L’accompagnement : de quoi parle-t-on ?

Autour d’un tableau collaboratif, chaque membre de la communauté a été invité à mettre des mots sur ce que représente pour lui l’accompagnement. Voici leurs propositions :

Pour amorcer la discussion, Alexandre Van Ausloos a rappelé l’étymologie du mot. Accompagner est composé de :

• « ac »: indiquant le rapprochement, la  proximité, la direction, le but ;

• « compagnon »: avec le pain (cum panis, dans l’idée de partager le pain)

Accompagner c’est « aller avec », « être à côté », « compagnonner ». Il s’agit dans ce rôle d’aider, de guider, tout en donnant de la place à l’autre et en n’agissant ni ne décidant à sa place.

Ce terme émerge fortement dans les années 1960-1970. Il complète le mot « aider » utilisé surtout dans le domaine du bénévolat. Ainsi, l’accompagnement correspond à un usage plutôt professionnel en lien notamment avec le besoin d’accompagnement social de l’époque puis il se diffuse dans les différentes sphères professionnelles comme une composante de la relation.

Les références théoriques pour donner du sens au mot accompagnement

Au fil des années, plusieurs experts se sont penchés sur la notion d’accompagnement. Ainsi, Maela PAUL (docteure en sciences de l’éducation), explique le sens du mot accompagner dans son ouvrage L’accompagnement, une posture professionnelle spécifique, 2004.

Accompagner, c’est « cheminer » ensemble dans la direction souhaitée par l’autre, en délibération et respect de son projet et en gardant toujours à l’esprit l’autonomisation de la personne. Cela suppose d’instiller une certaine réflexivité.

Il s’agit d’une pratique singulière, créative, itérative, dialogique, relationnelle et réflexive qui se base sur trois grands principes :

• Principe de relation et d’identité : « Se joindre à… » ;

• Principe dynamique de transformation: … pour aller où il va… » ;

• Principe d’altérité/symétrie et dissymétrie: « …en même temps que lui ».

D’autres chercheurs, sociologues, psychologues ou experts ont apporté des regards complémentaires sur l’accompagnement.

• Selon Walter Hesbeen (docteur en santé publique de l’Université catholique de Louvain), il s’agit d’une posture du « prendre soin » avec une attention au « care », au « corps sujet » et à « la personne » ;

• Pour Carl Rogers (psychosociologue américain), il s’agit d’une « relation d’aide », impliquant respect, écoute active, empathie et congruence.

Quelles sont les fonctions et les modalités de l’accompagnement ?
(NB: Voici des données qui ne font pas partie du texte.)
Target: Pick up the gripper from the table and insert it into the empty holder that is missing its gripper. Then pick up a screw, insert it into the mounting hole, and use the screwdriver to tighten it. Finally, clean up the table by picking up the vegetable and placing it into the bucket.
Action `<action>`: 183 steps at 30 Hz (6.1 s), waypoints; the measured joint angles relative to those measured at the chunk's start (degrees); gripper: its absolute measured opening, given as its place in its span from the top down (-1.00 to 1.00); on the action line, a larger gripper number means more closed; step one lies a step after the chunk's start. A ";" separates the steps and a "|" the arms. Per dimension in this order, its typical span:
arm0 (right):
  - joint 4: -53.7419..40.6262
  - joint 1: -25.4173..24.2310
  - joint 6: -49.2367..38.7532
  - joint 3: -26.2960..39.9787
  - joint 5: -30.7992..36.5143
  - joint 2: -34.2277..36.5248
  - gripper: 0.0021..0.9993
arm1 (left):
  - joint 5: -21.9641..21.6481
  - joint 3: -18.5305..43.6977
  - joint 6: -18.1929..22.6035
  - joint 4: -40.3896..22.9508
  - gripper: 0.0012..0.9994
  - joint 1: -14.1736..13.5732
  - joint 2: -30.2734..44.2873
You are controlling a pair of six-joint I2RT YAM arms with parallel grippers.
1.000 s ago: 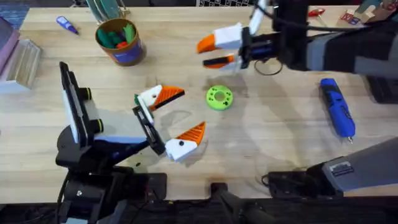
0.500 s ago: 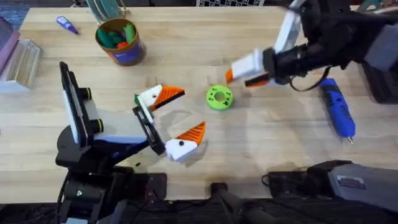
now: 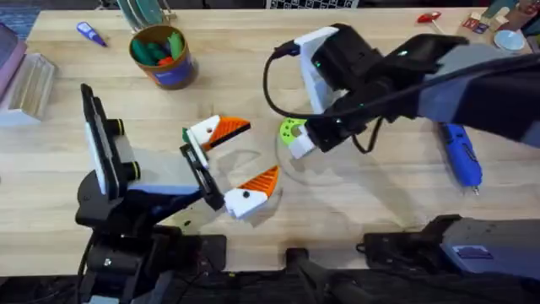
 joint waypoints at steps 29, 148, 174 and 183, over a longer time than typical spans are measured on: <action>4.85 0.39 3.26 0.00 2.66 3.24 0.76 | 0.00 0.00 0.00 0.00 -0.97 0.00 0.00; 0.76 17.74 3.68 28.65 -12.26 6.14 0.99 | -0.02 0.00 0.17 -0.02 -0.97 0.00 0.00; 3.42 17.74 3.57 29.22 -11.77 7.77 0.99 | 0.02 0.00 -0.46 -0.04 -0.97 0.00 0.00; 2.73 19.26 0.94 29.35 -8.93 7.79 0.99 | 0.24 0.00 -0.39 -0.06 -0.97 0.00 0.00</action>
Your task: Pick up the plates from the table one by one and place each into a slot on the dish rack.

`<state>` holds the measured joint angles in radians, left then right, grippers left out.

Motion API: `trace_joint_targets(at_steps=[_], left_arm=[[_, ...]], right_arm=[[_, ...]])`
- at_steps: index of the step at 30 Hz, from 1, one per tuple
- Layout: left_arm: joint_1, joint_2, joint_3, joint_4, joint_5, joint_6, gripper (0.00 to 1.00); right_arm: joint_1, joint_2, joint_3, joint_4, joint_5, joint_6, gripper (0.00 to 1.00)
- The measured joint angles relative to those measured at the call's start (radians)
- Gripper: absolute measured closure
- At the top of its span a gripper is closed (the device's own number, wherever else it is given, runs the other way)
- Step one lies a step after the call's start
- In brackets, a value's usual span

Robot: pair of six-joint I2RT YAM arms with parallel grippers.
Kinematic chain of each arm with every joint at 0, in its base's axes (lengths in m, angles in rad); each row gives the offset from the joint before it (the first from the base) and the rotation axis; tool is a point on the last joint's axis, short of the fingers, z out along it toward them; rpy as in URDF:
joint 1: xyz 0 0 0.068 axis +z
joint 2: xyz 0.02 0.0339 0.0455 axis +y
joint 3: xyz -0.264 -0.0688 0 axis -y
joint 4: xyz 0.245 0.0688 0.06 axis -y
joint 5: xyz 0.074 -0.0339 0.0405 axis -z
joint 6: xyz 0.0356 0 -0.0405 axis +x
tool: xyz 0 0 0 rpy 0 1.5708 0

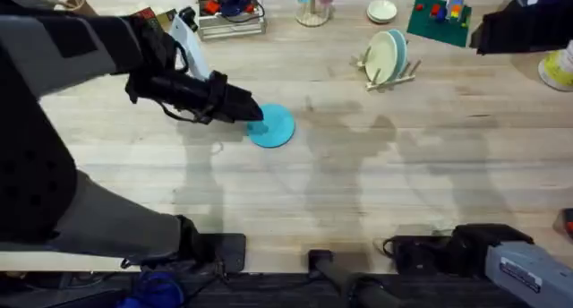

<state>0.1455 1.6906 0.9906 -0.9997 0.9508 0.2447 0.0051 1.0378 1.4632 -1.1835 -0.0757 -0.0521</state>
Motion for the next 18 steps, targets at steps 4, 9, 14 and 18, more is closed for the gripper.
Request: trace_joint_targets(at_steps=[4, 9, 14, 18], left_arm=[[0.000, 0.024, -0.038, 0.050, 0.001, 0.000, 0.958], [0.000, 0.130, -0.050, 0.163, -0.004, -0.023, 0.958], [0.009, 0.218, -0.048, 0.211, 0.060, -0.065, 0.959], [0.009, 0.238, -0.044, 0.220, 0.089, -0.062, 0.959]], right_arm=[[0.000, 0.000, 0.000, 0.000, 0.000, 0.000, 0.009], [0.000, 0.000, 0.000, 0.000, 0.000, 0.000, 0.009], [0.000, 0.000, 0.000, 0.000, 0.000, 0.000, 0.006], [0.000, 0.000, 0.000, 0.000, 0.000, 0.000, 0.007]])
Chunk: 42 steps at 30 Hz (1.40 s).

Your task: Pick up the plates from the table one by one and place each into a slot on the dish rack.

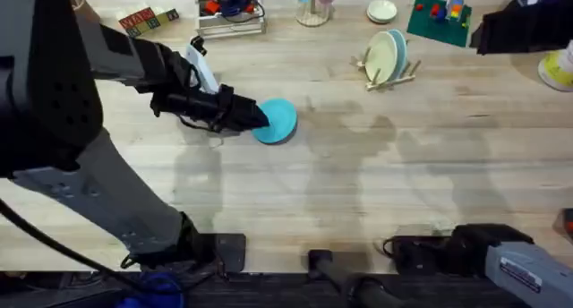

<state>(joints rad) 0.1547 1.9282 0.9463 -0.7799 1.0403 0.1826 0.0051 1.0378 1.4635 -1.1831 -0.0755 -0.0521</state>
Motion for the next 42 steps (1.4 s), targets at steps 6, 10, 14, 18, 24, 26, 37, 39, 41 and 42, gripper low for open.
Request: trace_joint_targets(at_steps=[6, 10, 14, 18, 24, 26, 37, 39, 41, 42], left_arm=[[0.000, 0.001, 0.000, 0.000, 0.004, 0.004, 0.959], [0.000, 0.001, 0.000, 0.000, 0.003, 0.004, 0.959], [0.000, 0.001, 0.000, 0.000, 0.004, 0.004, 0.959], [0.000, 0.001, 0.000, 0.000, 0.003, 0.004, 0.959], [0.000, 0.001, 0.000, 0.000, 0.004, 0.005, 0.960], [0.000, 0.001, 0.000, 0.001, 0.004, 0.005, 0.960], [0.000, 0.003, 0.000, 0.011, 0.009, 0.005, 0.960], [0.000, 0.003, 0.000, 0.011, 0.009, 0.005, 0.960], [0.000, 0.003, 0.000, 0.011, 0.009, 0.005, 0.960], [0.000, 0.004, 0.000, 0.011, 0.009, 0.005, 0.960]], right_arm=[[0.000, 0.000, 0.000, 0.000, 0.000, 0.000, 0.007], [0.000, 0.000, 0.000, 0.000, 0.000, 0.000, 0.006], [0.000, 0.000, 0.000, 0.000, 0.000, 0.000, 0.006], [0.000, 0.000, 0.000, 0.000, 0.000, 0.000, 0.007], [0.000, 0.000, 0.000, -0.001, -0.019, 0.078, 0.007], [0.000, 0.005, 0.000, -0.001, -0.049, 0.116, 0.007], [0.034, 0.159, 0.000, 0.000, -0.213, 0.275, 0.007], [0.062, 0.193, 0.000, 0.001, -0.227, 0.298, 0.007], [0.095, 0.227, 0.000, 0.007, -0.237, 0.318, 0.007], [0.111, 0.241, 0.000, 0.010, -0.240, 0.325, 0.007]])
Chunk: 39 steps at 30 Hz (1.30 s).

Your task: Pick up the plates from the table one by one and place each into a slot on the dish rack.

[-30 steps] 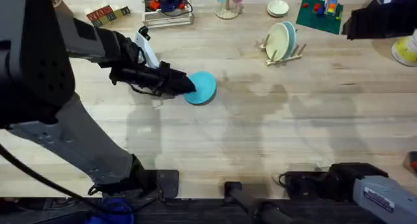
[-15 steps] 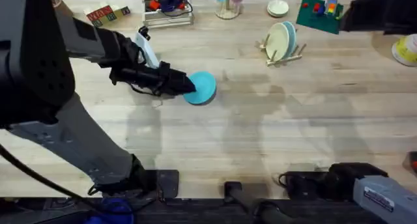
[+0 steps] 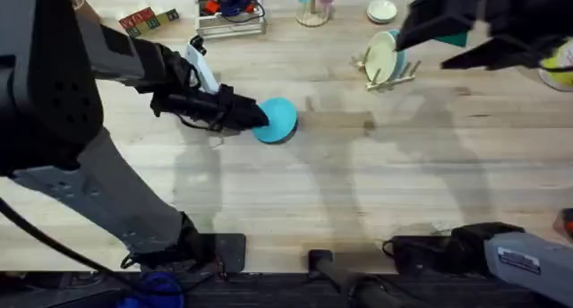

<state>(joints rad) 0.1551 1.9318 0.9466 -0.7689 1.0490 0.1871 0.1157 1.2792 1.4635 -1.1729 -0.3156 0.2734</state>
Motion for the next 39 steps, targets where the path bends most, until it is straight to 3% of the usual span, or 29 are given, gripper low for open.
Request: trace_joint_targets(at_steps=[15, 39], left_arm=[[0.000, 0.000, 0.000, 0.000, 0.000, 0.000, 0.960], [0.000, 0.000, 0.000, 0.000, 0.000, 0.000, 0.960]], right_arm=[[0.247, 0.239, 0.000, 0.121, -0.015, 0.096, 0.007], [0.400, 0.477, 0.000, 0.280, -0.015, 0.124, 0.007]])
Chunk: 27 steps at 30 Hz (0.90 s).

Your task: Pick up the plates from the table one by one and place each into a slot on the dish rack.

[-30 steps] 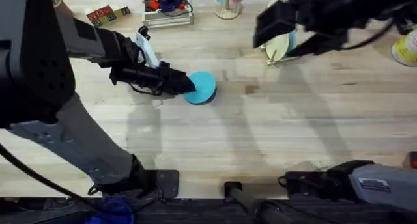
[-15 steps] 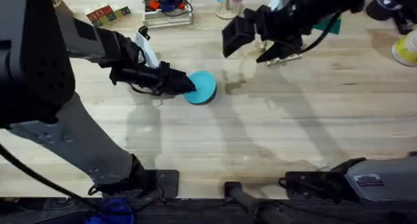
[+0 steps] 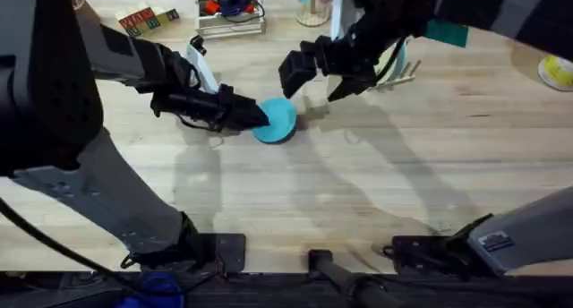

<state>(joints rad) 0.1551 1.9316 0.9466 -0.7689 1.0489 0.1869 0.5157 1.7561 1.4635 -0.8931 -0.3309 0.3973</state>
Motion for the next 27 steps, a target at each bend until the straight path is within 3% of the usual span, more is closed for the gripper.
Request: trace_joint_targets(at_steps=[10, 27], left_arm=[[0.000, 0.000, 0.000, 0.000, 0.000, 0.000, 0.960], [0.000, 0.000, 0.000, 0.001, 0.000, 0.000, 0.959]], right_arm=[[0.017, 0.075, 0.000, 0.048, -0.011, 0.011, 0.008], [0.017, 0.199, 0.000, 0.178, -0.126, 0.044, 0.007]])
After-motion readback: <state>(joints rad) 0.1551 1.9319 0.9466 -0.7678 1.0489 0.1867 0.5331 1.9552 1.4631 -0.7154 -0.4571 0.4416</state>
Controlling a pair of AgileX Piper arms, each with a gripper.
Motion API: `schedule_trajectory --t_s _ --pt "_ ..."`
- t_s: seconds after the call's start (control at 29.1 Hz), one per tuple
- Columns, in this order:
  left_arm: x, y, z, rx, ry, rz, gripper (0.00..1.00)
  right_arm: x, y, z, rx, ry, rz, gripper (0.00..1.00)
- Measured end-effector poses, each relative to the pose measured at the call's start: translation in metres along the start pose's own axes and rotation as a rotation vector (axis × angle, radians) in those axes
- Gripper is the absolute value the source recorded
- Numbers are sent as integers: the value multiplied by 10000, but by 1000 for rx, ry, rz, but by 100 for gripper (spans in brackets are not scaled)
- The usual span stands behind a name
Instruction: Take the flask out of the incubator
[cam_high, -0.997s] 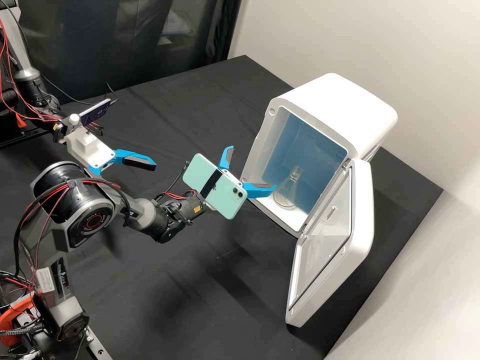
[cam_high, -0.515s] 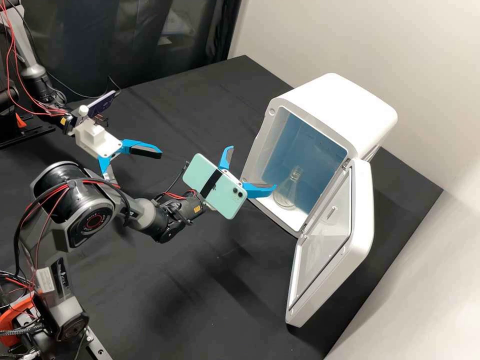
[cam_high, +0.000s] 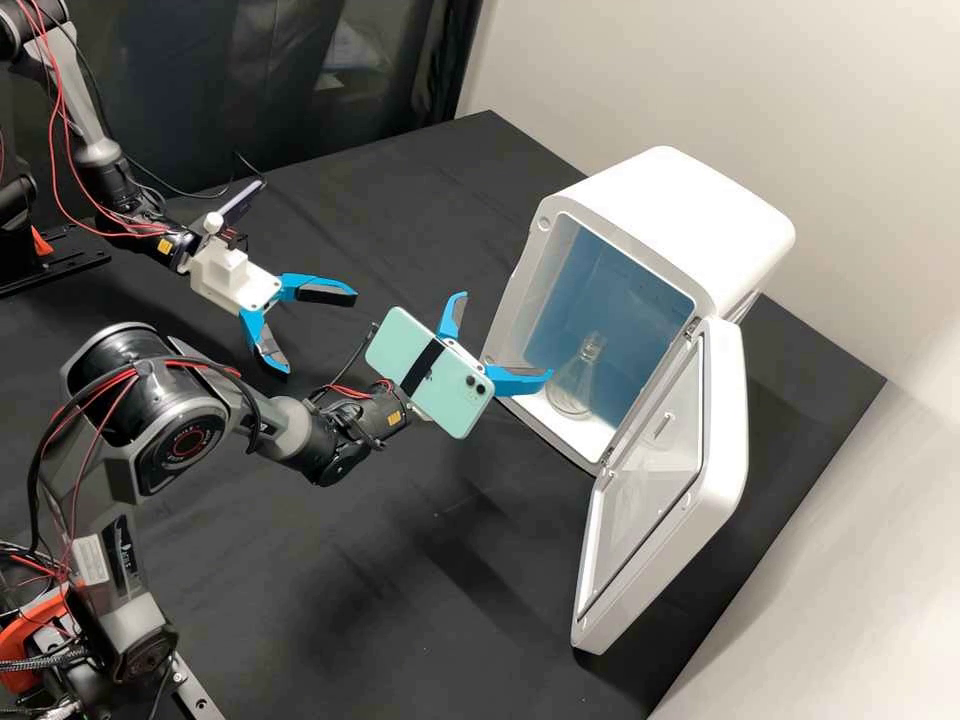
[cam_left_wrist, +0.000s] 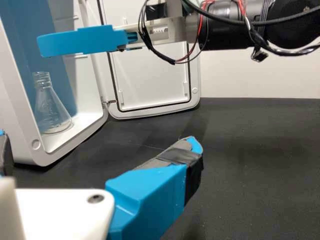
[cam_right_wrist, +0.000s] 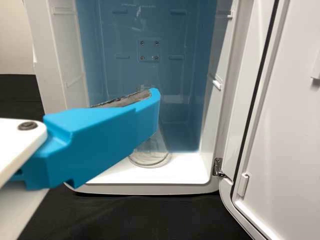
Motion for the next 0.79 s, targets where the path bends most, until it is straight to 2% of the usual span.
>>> schedule_trajectory --t_s 0.14,0.27,0.65,0.79 --pt "80 -1 -16 1 4 -6 100 0 0 0 0 0 0 100" --pt "129 37 -43 4 10 8 100 0 0 0 0 0 0 100" --pt "124 54 -111 2 32 14 100 0 0 0 4 0 0 100" --pt "120 57 -133 2 37 15 100 -181 -23 25 33 6 5 100"
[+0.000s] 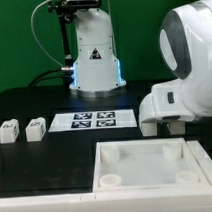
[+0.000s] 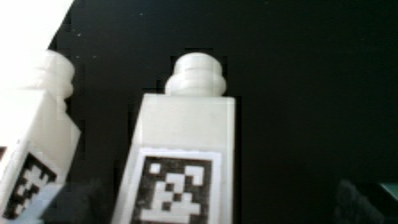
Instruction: Assemble one leg
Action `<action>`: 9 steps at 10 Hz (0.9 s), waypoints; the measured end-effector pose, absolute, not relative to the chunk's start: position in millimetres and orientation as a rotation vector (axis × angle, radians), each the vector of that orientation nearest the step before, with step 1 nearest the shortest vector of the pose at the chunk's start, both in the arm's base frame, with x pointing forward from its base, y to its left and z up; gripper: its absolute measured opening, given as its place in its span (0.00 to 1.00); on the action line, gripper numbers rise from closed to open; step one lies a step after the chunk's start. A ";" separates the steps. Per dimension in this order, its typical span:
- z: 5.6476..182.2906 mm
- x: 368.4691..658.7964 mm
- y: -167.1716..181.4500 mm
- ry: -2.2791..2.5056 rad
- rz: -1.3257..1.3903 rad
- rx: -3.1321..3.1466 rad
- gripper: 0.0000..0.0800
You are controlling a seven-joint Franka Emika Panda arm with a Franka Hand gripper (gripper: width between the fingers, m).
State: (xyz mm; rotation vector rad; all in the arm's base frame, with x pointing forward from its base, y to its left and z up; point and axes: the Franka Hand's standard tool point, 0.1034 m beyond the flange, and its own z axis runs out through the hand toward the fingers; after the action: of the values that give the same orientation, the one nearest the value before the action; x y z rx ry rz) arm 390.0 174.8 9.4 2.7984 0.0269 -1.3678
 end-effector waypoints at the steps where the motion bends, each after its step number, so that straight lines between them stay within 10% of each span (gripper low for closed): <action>1: 9.3 389.9 174.8 0.027 -1.368 2.798 0.78; 4: 9.3 389.9 174.8 0.027 -1.368 2.798 0.36; 9: 9.3 389.9 174.8 0.027 -1.368 2.798 0.36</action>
Offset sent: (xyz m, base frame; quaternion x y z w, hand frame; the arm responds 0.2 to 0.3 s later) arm 0.0000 0.0000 0.0000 0.0000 0.0000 0.0000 1.0000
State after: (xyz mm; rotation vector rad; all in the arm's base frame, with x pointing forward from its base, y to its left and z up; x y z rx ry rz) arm 389.9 174.8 9.3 2.7982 0.0270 -1.3681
Les 3 fonctions de l’accompagnement sont :

• Guider ;

• Escorter;

• Conduire.

André Chauvet (conférencier spécialiste en accompagnement des publics) explique en 2015 que  « accompagner, c’est permettre à chaque personne de trouver des ressources en elle et dans l’environnement, lui permettant de faire des choix éclairés et de conduire ses projets et sa vie autour des idées et valeurs auxquelles elle tient. »

Cette citation peut être croisée avec  :

• Amartya Sen (économiste et philosophe spécialiste des théories du choix social), qui exprime le besoin de repérer les capabilités: la capacité de donner l’accès à des libertés réelles, de donner des leviers pour s’élever et se développer ;

… Au service du pouvoir d’agir, selon Yann le Bossé, Professeur au département des fondements et pratiques en éducation de l’Université Laval.

 

Pour accompagner, selon Philippe Labbé (ethnologue et sociologue à l’université de Rennes), 6 modalités/leviers sont nécessaires:

  1. Disposer d’au moins un référent;
  2. Qualifier le projet selon 3 cas (hors-projet, sans projet, avec projet) ;
  3. Organiser un entretien individuel pour comprendre et co-construire par verbalisation ;
  4. Etablir un contrat entre l’apprenant et l’accompagnateur ;
  5. Donner des apports instrumentaux (temps, espaces, outils) ;
  6. Mobiliser les capitaux de la personne (capital économique, culturel, social, symbolique, mobilité).

L’accompagnement est finalement paradoxal selon Jean-Pierre Boutinet (psychosociologue) : nous avons toujours besoin d’être accompagné mais l’accompagnement doit être transitoire, il s’agit d’un rôle d’autonomisation et de prise en compte et non de prise en charge, et enfin il faut savoir accepter notre impouvoir d’agir.

Une discussion entre membres du Club

Afin de susciter des discussions, Alexandre explicite comment organiser et mettre en œuvre une stratégie d’accompagnement et met en avant quelques enjeux actuels individuels et collectifs :

• Le handicap;

• La persévérance (ruptures et abandons) ;

• L’individualisation des parcours.

Cette intervention a suscité de nombreux compléments et retours d’expérience.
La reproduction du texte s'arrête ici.